== Task requirements ==
Your answer should be the lines below from the one with "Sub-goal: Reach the" to the one with "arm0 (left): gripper", both included, given again exactly and with nothing added.

== Given information ==
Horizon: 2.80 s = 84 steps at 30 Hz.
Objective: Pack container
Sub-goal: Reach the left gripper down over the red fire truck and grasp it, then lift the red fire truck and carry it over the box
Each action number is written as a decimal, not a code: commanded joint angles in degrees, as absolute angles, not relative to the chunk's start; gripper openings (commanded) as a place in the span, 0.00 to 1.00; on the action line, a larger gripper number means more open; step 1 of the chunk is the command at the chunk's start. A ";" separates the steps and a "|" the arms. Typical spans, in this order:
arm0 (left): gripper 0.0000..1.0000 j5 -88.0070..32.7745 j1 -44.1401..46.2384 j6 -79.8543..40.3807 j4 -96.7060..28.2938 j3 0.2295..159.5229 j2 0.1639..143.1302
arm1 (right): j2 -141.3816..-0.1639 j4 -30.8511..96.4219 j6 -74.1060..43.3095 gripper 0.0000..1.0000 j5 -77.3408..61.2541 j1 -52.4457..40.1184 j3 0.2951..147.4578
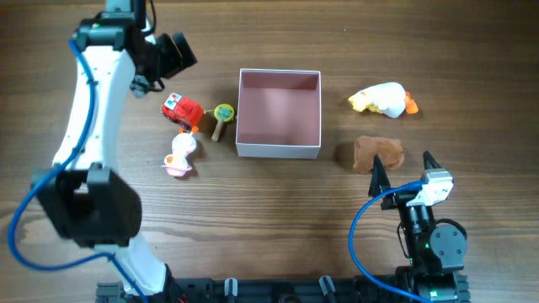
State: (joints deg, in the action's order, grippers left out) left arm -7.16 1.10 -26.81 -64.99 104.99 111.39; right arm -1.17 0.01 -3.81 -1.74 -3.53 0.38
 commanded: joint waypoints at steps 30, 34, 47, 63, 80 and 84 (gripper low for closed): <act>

== Written answer ==
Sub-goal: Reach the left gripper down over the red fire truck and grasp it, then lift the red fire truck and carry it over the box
Each action number is written as a decimal, not a code: commanded joint angles in degrees, as absolute angles, not relative to the chunk's start; gripper openings (commanded) as a place in the span, 0.00 to 1.00; on the action line, a larger gripper number means more open; step 1 of the chunk is the command at the chunk's start. A ";" separates the steps and a "|" the arms. Typical spans, in this order:
arm0 (left): gripper 0.0000..1.0000 j5 -88.0070..32.7745 j1 -44.1401..46.2384 j6 -79.8543..40.3807 j4 -96.7060..28.2938 j3 0.2295..159.5229 j2 0.1639..143.1302

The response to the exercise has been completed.